WHAT THE EXERCISE ASKS => Please set down the entire listing exactly.

SUPPLIED INFORMATION =>
------------------------------------------------------------
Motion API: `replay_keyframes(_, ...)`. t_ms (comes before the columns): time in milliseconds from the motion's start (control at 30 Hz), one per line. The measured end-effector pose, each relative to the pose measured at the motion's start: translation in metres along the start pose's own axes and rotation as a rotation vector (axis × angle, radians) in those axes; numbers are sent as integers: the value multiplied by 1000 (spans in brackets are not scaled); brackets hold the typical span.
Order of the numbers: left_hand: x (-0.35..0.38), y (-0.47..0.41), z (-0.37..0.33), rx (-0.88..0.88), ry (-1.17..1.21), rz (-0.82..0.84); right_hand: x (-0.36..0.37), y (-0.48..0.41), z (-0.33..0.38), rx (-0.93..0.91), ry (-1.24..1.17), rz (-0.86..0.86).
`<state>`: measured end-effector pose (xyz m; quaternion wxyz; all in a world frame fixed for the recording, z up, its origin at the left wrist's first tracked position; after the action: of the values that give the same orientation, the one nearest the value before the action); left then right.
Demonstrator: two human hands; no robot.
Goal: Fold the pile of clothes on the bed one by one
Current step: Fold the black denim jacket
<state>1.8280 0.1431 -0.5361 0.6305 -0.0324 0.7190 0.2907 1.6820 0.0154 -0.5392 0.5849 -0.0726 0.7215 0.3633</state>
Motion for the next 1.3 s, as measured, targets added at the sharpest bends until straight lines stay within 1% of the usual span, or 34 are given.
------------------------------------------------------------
PROBLEM SOLUTION =>
Motion API: `replay_keyframes(_, ...)`. t_ms (comes before the columns): time in milliseconds from the motion's start (control at 30 Hz), one per line. The measured end-effector pose, each relative to the pose measured at the motion's start: translation in metres along the start pose's own axes and rotation as a rotation vector (axis × angle, radians) in those axes; numbers are sent as integers: the value multiplied by 1000 (spans in brackets are not scaled); brackets hold the typical span.
Order of the numbers: left_hand: x (-0.35..0.38), y (-0.47..0.41), z (-0.37..0.33), rx (-0.88..0.88), ry (-1.17..1.21), rz (-0.82..0.84); right_hand: x (-0.36..0.37), y (-0.48..0.41), z (-0.33..0.38), rx (-0.93..0.91), ry (-1.24..1.17), rz (-0.86..0.86).
`<state>`: measured end-effector pose (xyz m; quaternion wxyz; all in a world frame fixed for the recording, z up, its origin at the left wrist's first tracked position; after the action: of the values that give the same orientation, the one nearest the value before the action); left then right.
Demonstrator: two human hands; no robot.
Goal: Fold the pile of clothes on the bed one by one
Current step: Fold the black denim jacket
<state>1.8280 0.1431 -0.5361 0.6305 -0.0324 0.7190 0.2907 1.6820 0.0154 -0.5392 0.5849 -0.0726 0.7215 0.3633</state>
Motion for the next 1.3 s, as measured, targets added at the sharpest bends until straight lines stay within 1% of the usual span, or 34 are given.

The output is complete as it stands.